Are You OK?

Are You OK?

This sounds very caring and concerned, doesn’t it? I bet when you read it, you got a warm feeling. This is what people ask when they notice that someone is not looking good, or has just suffered a loss or illness, or they just have a feeling that something is off.

If you have read any of my articles, however, you know I’m going to turn this around lol!

I propose that this is a terrible question to ask. Let’s use “Alice” and “Debbie” as examples. Debbie asks Alice “Are you OK?” with the intention of showing concern and letting Alice know she cares, but it leaves Alice in an uncomfortable quandary. How does she respond?

Alice may be just fine, in which case she is now wondering, “Do I look like something is wrong?” “Do I look tired or sick?”

Alice may actually be feeling poorly or unwell, but doesn’t want to share that with Debbie. So how does she respond?

Alice may be feeling awful, looks awful, and gets angry, yelling, “Of course I’m not ok!” or is too ill to respond and gets even more pissed off but can’t express it.

Alice may have a whole litany of problems that she would love to share, but doesn’t know if Debbie is really interested, or how much she wants to hear.

Alice may take a leap of faith and share something devastating with Debbie, who now has to figure out how to respond and may be overwhelmed, or was never that interested to begin with but is now stuck.

“Are you OK?” is a “yes or no” question, which is the worst when it comes to getting information. Social convention suggests that when Debbie notices something amiss with Alice, she can ask, “Are you OK?” to fulfill her social obligation. Alice will then respond, “Yes, I’m fine” and the social niceties are completed.

The real question is, how much do you want to Connect?

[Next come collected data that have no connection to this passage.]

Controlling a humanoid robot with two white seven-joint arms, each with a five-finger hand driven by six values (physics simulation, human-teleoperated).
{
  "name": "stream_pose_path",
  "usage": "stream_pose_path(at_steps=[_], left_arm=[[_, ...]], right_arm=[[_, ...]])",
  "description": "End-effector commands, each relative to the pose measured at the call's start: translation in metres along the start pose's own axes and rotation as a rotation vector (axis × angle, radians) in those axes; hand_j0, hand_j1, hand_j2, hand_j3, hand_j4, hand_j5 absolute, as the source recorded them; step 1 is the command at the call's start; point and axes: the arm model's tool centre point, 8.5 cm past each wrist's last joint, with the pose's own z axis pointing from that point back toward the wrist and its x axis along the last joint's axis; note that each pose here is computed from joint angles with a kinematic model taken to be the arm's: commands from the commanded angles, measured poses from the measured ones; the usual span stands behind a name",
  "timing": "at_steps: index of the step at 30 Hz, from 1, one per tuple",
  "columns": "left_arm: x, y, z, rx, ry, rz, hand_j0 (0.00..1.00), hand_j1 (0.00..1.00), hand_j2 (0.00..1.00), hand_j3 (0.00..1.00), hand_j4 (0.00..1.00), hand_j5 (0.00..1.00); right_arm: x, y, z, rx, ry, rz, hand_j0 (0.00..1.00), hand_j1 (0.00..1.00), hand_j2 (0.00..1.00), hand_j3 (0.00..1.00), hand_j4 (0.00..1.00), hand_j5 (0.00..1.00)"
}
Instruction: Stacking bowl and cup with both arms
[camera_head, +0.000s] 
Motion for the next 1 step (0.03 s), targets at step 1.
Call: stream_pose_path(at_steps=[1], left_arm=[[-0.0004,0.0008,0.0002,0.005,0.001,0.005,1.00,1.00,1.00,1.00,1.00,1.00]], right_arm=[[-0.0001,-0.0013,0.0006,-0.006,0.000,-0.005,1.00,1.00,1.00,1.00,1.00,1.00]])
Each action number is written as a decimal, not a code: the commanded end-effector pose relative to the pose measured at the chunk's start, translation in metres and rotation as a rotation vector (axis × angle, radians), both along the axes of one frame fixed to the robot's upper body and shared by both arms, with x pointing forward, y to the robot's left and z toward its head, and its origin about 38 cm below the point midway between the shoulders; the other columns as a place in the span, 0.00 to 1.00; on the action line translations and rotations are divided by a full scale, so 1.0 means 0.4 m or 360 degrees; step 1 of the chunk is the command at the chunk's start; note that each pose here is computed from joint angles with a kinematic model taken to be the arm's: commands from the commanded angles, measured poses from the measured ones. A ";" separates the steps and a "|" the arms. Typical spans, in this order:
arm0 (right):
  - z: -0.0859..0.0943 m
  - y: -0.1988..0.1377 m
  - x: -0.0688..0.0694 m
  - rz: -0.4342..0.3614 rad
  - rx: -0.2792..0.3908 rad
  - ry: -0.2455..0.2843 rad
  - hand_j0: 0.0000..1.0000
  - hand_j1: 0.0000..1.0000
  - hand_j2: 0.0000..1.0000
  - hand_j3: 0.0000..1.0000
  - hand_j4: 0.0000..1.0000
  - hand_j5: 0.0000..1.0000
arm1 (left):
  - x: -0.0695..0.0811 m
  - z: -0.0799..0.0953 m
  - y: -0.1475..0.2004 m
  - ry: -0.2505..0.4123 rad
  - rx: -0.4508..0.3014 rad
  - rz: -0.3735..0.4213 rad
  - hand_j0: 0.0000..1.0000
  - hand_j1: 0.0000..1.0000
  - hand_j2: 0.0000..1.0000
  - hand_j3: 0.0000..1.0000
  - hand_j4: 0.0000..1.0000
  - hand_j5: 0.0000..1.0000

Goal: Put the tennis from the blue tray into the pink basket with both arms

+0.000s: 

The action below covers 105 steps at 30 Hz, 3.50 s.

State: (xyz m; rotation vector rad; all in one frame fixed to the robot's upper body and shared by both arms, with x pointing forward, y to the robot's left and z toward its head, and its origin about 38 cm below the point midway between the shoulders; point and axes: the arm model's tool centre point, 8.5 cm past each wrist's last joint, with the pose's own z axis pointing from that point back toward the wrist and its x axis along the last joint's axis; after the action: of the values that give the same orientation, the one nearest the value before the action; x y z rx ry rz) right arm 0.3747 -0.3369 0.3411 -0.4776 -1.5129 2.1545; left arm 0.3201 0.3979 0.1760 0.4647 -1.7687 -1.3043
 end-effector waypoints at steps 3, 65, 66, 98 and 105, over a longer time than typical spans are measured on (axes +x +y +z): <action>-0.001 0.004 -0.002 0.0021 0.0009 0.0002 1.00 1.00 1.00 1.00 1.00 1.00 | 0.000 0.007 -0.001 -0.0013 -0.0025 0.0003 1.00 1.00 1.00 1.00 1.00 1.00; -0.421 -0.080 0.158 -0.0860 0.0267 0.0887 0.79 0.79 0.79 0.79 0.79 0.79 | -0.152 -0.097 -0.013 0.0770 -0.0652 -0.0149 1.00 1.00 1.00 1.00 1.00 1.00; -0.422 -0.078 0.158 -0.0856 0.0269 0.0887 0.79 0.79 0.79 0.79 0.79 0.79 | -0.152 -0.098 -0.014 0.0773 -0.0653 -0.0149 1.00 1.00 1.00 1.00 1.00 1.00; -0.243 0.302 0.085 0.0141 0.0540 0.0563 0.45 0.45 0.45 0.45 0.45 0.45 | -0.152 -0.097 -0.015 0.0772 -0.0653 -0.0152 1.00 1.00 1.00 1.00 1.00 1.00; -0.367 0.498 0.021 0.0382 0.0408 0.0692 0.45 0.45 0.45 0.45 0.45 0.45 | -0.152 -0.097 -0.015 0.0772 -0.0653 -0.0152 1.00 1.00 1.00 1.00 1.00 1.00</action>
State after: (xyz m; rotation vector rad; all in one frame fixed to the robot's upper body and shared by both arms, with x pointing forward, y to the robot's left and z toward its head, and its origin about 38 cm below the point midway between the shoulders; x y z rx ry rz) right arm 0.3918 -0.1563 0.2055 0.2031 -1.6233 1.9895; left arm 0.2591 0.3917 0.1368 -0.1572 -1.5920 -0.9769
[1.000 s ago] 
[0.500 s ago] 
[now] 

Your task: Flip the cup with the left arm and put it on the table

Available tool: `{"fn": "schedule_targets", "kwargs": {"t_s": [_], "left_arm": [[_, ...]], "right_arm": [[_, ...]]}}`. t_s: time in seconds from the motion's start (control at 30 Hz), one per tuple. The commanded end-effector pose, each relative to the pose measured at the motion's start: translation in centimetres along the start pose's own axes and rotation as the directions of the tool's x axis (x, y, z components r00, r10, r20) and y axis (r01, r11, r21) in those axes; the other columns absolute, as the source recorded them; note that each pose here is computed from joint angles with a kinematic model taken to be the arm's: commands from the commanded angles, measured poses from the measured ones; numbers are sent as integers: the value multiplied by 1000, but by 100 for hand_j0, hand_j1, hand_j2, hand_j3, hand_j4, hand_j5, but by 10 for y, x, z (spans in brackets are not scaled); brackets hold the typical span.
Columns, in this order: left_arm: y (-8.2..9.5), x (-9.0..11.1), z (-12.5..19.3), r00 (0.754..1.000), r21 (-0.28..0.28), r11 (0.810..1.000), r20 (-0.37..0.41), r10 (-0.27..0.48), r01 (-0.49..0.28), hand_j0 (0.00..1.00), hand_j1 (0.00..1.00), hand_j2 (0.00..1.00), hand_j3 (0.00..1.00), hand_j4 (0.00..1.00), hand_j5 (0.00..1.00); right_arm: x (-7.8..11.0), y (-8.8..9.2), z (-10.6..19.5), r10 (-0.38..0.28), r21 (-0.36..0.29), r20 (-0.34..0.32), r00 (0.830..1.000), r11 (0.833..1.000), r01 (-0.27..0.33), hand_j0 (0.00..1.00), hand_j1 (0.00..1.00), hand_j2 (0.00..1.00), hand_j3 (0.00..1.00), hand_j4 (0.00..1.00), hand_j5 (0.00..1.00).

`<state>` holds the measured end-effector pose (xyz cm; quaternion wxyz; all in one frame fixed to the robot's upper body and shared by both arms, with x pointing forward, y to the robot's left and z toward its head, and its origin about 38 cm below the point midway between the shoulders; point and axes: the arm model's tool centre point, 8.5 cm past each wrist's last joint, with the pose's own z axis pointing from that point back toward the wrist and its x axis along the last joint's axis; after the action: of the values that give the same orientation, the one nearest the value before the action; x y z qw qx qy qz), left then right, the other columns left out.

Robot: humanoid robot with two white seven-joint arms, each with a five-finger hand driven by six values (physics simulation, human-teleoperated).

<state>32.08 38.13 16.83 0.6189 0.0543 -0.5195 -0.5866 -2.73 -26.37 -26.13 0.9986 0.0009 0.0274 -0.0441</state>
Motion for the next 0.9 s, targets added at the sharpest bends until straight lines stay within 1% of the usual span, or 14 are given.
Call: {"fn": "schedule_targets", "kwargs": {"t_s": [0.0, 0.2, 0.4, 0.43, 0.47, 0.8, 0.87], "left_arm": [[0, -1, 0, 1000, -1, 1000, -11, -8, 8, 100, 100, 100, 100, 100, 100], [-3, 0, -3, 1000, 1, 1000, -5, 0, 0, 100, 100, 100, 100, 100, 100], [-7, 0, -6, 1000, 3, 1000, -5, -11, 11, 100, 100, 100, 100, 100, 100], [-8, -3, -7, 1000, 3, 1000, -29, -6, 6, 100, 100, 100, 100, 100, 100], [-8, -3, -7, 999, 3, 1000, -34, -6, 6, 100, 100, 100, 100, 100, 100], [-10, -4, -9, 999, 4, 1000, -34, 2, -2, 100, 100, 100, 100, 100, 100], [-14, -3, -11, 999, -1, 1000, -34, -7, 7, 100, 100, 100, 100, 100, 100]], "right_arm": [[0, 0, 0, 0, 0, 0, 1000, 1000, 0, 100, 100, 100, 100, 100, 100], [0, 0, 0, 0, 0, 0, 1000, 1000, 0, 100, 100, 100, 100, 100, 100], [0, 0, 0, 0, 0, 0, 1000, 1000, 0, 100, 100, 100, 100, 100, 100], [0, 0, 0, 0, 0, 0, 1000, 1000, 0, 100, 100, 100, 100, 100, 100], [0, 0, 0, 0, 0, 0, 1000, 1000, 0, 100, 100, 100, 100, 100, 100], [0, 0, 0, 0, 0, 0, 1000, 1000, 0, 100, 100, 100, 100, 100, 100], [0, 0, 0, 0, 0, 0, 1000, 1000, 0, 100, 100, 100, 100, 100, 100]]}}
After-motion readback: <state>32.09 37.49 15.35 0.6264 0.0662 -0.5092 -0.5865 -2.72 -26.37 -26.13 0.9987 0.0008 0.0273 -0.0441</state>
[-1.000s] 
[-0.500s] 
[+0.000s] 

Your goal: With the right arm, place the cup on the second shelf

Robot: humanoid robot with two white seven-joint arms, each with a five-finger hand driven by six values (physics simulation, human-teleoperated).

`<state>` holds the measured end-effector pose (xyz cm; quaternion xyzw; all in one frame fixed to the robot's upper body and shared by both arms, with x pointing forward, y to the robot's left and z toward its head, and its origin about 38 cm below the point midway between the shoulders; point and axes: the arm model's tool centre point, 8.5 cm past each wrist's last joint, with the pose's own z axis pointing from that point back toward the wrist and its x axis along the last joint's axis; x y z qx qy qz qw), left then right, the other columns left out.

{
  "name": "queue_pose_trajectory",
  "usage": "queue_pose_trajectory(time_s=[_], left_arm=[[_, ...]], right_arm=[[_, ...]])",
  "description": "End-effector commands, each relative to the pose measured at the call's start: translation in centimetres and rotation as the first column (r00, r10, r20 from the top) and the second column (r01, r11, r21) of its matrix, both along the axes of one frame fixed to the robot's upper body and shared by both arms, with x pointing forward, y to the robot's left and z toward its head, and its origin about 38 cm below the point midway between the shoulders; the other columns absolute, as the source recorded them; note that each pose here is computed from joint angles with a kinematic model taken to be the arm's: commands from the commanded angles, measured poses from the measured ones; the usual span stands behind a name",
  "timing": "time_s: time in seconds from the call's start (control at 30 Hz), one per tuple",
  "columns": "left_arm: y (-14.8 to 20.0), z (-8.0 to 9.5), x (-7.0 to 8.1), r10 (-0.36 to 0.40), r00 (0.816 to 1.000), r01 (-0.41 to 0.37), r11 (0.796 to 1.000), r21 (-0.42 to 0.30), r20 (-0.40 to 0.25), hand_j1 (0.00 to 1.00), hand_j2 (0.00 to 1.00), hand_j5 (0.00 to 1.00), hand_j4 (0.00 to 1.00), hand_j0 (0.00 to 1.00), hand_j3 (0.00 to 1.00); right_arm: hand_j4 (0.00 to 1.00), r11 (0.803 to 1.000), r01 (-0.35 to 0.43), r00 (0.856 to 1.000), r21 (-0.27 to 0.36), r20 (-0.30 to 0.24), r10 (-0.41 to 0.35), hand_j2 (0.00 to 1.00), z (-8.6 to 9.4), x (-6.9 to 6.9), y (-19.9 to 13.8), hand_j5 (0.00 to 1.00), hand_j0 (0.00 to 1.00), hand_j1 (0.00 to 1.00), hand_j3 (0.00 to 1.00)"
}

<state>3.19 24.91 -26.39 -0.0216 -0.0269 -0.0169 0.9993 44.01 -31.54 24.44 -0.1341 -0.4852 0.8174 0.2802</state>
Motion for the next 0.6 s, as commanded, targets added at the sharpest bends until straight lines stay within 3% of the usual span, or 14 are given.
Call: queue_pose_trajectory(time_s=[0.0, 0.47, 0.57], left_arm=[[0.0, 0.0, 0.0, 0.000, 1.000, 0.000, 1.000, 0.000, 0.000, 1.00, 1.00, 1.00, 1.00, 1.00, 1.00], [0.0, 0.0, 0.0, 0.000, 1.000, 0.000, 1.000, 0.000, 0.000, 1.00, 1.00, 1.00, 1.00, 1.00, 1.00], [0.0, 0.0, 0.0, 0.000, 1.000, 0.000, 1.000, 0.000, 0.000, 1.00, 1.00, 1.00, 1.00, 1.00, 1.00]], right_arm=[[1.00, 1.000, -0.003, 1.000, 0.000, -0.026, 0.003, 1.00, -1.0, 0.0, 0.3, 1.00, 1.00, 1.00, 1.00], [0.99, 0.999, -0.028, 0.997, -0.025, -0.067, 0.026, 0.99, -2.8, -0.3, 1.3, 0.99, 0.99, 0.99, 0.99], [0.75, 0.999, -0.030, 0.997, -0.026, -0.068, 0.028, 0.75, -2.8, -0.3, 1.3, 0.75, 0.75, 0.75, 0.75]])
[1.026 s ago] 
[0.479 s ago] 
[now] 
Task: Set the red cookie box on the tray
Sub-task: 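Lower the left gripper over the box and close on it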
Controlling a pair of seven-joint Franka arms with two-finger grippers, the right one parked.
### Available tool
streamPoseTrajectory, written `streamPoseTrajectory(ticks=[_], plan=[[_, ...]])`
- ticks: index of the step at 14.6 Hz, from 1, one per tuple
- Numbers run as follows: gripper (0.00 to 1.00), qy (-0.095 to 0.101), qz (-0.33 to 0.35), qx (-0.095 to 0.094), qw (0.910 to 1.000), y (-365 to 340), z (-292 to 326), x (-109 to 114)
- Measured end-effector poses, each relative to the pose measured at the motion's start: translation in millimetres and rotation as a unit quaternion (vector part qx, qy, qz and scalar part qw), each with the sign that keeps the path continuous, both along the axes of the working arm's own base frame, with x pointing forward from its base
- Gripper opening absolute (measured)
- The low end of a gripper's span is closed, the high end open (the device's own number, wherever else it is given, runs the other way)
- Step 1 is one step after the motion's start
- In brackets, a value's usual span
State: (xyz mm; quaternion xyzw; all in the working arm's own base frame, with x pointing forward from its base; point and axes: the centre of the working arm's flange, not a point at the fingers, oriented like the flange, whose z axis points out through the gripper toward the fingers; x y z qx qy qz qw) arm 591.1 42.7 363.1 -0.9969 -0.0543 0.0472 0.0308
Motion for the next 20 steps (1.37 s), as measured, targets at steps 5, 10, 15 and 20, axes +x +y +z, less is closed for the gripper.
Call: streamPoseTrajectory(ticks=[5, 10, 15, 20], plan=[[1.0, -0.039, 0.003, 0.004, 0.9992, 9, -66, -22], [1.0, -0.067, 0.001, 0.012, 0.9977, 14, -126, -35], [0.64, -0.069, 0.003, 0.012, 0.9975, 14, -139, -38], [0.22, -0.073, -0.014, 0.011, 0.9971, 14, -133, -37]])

This social convention leaves the parties in a state of disconnection. If Connection is the intention, then dispense with “Are you OK?” and instead, say, “I notice you are looking sad. Tell me what’s happening.” You could also say, “I’m concerned because I know you recently lost your dog and that can be really traumatic.” You might say, “I see you’re not well, what do you need?
Any of these statements demonstrate caring and compassion and also open up space for sharing while also providing the opportunity for a response such as, “I’m too tired to talk right now,” or “I’m not ready to talk yet but I’d like a hug,” or “Please make me some soup.”

Finally, it’s extremely important to not invalidate or minimize a child’s intuition when they ask this question. When a child asks, “Mommy, are you ok?” when they are observing Mommy being sad, angry, sick, or crying, the worst thing Mommy can reply is, “I’m ok.” Mommy is clearly NOT OK, but telling the child she is fine will lead to the child subverting their intuition and doubting themselves when an authority figure denies their reality. This can lead to that child becoming an adult who can easily be manipulated, exploited, and victimized.

So, are you OK? Don’t answer that. How about telling me how you’re feeling and what you need?